Work request:
Scan the listing below for the word "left", then copy each line that has it.

Information provided:
-*-*-
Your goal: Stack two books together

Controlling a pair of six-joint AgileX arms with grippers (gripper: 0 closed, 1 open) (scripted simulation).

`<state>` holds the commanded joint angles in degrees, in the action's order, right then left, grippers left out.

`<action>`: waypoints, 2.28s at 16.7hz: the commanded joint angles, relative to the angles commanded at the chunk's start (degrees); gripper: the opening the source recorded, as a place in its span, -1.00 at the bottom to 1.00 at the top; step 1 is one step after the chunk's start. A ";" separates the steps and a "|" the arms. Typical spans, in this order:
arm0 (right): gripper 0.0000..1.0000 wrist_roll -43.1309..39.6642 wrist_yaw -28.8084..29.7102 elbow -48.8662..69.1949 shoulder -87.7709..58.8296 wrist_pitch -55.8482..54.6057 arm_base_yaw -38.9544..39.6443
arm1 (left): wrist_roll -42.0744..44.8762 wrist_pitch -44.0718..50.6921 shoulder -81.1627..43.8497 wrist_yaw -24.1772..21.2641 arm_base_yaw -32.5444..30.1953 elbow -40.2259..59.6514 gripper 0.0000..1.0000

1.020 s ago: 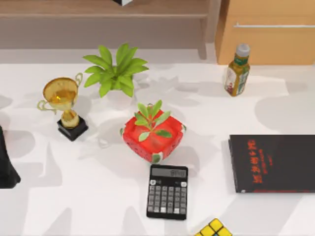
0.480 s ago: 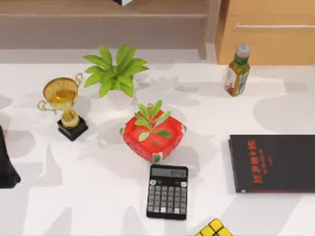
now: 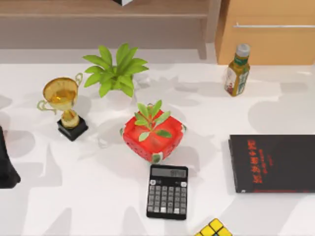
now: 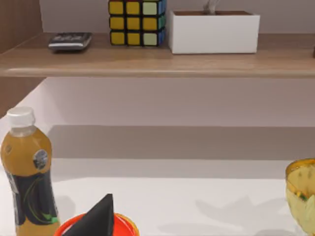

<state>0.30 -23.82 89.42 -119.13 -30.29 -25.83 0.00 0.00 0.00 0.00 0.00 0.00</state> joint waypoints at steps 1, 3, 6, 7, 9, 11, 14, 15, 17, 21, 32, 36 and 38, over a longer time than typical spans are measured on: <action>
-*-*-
Written response:
`<state>` holds the commanded joint angles in degrees, in the action's order, right then left, grippers left out.
arm1 (left): wrist_roll -42.0744..44.8762 wrist_pitch -44.0718..50.6921 shoulder -81.1627..43.8497 wrist_yaw -24.1772..21.2641 arm_base_yaw -32.5444..30.1953 elbow -40.2259..59.6514 gripper 0.0000..1.0000

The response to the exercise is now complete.